[WORK REQUIRED] The string "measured" may appear in lines of the data; report how many lines contain it, with no other output.

[AVAILABLE DATA]
:::

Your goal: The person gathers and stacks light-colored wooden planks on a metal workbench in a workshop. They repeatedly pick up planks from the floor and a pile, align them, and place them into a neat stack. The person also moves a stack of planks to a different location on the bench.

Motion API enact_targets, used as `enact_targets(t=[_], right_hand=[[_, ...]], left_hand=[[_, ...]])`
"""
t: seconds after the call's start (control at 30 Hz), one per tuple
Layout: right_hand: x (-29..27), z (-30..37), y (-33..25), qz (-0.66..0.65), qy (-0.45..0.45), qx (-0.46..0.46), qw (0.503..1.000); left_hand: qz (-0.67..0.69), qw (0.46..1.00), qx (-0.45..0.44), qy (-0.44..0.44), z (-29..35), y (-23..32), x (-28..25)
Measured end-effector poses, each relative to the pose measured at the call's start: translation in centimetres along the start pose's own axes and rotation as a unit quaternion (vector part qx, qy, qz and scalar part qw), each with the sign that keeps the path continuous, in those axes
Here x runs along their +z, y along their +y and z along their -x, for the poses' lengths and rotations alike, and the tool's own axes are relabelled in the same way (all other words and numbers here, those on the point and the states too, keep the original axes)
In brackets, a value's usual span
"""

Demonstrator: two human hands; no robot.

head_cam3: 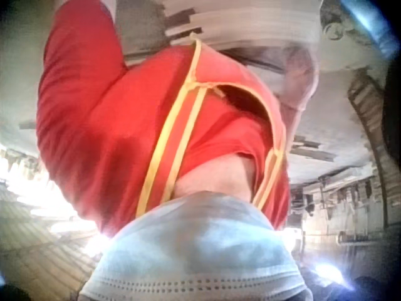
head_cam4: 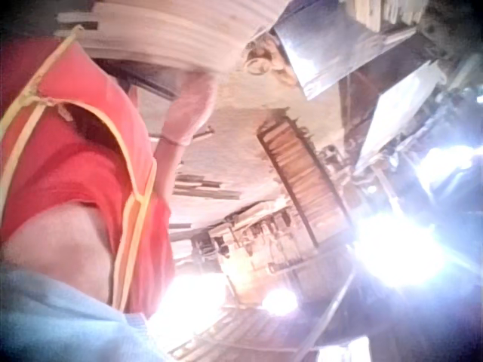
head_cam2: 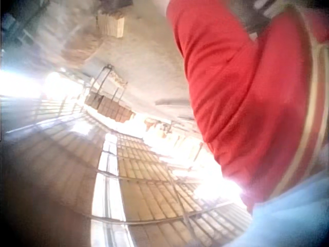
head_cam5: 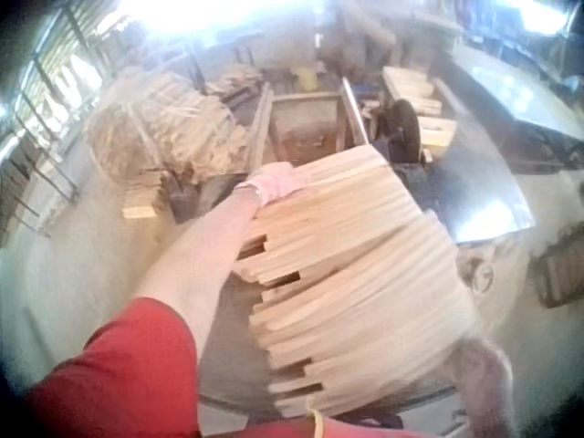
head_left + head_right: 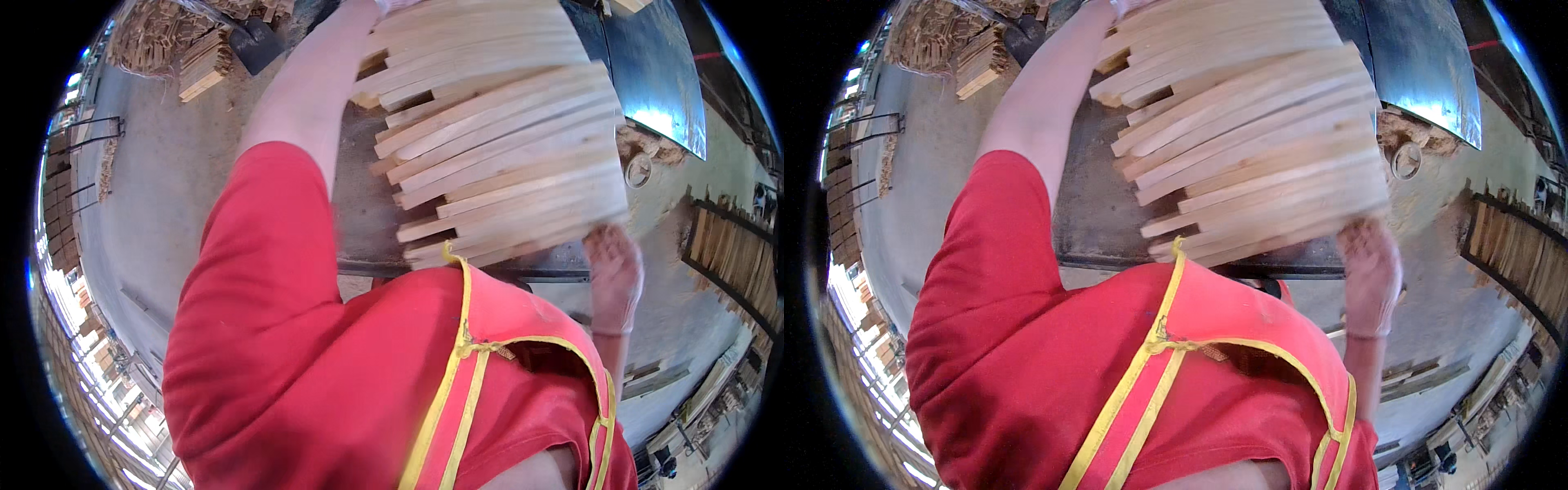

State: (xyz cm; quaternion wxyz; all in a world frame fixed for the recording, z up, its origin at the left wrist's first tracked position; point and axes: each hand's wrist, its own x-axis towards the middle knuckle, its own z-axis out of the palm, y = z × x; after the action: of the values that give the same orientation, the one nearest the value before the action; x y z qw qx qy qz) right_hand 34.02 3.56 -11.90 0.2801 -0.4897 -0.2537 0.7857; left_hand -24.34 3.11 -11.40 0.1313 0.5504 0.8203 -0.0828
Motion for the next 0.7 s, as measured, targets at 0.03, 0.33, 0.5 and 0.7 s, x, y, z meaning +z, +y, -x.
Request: enact_targets(t=[0.03, 0.33, 0.5, 0.7], right_hand=[[1.8, -1.6, -0.4, 0.026, 0.003, -0.036, 0.999], [10.3, -16.0, -3.7, 0.204, -0.171, -0.175, 0.948], [13.4, -21.0, -4.6, 0.192, -0.155, -0.169, 0.954], [14.3, -18.3, -4.2, 0.461, -0.110, -0.326, 0.818]], left_hand=[[-0.097, 0.991, 0.093, -0.010, 0.8, -2.1, 0.5], [0.289, 0.924, -0.243, 0.069, 20.7, -9.5, 8.0], [0.470, 0.806, -0.357, -0.037, 29.8, -4.4, 9.3], [0.017, 0.931, -0.212, 0.295, 32.2, 0.0, 9.5]])
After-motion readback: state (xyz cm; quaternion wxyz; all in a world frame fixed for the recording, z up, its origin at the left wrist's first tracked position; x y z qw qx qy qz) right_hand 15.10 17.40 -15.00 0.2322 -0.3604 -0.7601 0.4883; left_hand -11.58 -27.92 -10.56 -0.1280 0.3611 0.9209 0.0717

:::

[OUTPUT FOR THIS TASK] 2